◆ WORK TO BE COMPLETED
Give the number of lines in this listing that contain the word "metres", and nothing else.

◆ DATA PROVIDED
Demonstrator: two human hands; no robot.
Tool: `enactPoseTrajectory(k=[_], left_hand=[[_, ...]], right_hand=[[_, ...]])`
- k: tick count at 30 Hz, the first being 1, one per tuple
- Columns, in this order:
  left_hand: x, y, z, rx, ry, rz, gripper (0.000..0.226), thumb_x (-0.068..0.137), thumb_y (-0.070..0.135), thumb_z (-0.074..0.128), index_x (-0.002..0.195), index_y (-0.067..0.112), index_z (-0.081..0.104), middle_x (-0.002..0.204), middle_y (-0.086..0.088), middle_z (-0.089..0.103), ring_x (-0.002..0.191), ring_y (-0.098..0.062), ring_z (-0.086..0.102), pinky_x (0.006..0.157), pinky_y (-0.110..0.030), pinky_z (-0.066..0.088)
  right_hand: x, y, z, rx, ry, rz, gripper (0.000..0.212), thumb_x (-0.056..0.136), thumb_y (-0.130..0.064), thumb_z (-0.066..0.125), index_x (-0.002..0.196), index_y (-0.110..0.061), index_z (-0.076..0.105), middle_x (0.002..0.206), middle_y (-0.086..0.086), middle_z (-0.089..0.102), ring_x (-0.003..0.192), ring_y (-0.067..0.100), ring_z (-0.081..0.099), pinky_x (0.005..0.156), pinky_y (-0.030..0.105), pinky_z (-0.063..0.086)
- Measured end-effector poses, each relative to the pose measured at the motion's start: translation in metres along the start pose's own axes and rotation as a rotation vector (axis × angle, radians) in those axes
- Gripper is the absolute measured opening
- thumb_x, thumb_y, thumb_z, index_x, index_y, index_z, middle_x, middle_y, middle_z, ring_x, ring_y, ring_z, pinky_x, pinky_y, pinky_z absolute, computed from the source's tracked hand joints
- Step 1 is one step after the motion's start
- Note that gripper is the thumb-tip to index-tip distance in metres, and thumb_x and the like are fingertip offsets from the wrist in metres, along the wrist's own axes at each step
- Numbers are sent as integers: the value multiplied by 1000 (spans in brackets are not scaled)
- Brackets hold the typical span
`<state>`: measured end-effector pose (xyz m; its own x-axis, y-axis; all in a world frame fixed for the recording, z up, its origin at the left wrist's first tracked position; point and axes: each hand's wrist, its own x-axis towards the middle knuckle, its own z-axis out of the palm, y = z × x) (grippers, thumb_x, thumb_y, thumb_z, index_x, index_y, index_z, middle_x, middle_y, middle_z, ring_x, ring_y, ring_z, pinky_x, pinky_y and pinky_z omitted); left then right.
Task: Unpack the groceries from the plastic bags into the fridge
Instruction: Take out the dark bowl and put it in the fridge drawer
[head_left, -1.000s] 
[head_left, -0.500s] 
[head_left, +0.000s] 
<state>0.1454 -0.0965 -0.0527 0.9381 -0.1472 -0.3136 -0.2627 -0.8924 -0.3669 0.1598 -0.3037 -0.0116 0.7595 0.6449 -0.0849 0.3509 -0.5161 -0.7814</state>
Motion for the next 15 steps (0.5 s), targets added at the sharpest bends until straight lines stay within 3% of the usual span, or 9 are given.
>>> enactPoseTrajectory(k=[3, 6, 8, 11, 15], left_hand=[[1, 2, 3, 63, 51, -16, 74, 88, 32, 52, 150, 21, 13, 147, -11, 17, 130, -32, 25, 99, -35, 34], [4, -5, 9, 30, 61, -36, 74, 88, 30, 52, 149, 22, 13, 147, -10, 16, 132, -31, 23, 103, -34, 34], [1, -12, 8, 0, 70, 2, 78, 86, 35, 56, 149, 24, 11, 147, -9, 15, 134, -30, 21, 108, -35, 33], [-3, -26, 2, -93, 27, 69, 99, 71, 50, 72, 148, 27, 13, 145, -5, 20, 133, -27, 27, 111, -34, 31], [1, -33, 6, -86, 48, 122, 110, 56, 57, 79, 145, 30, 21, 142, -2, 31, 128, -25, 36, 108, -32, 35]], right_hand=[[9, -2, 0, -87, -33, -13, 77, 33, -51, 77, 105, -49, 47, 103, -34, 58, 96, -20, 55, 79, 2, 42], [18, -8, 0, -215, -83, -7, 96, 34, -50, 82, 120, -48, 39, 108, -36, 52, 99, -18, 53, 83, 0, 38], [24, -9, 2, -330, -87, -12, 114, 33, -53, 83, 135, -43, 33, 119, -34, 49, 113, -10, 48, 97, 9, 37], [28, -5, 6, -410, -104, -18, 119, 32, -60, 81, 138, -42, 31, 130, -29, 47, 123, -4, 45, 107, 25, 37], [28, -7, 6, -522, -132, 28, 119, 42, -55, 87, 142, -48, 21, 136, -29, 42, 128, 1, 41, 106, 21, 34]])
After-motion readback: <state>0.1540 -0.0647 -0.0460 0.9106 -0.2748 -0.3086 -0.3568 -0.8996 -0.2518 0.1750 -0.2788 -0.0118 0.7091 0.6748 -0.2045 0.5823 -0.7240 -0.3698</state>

◆ YOUR RESPONSE
2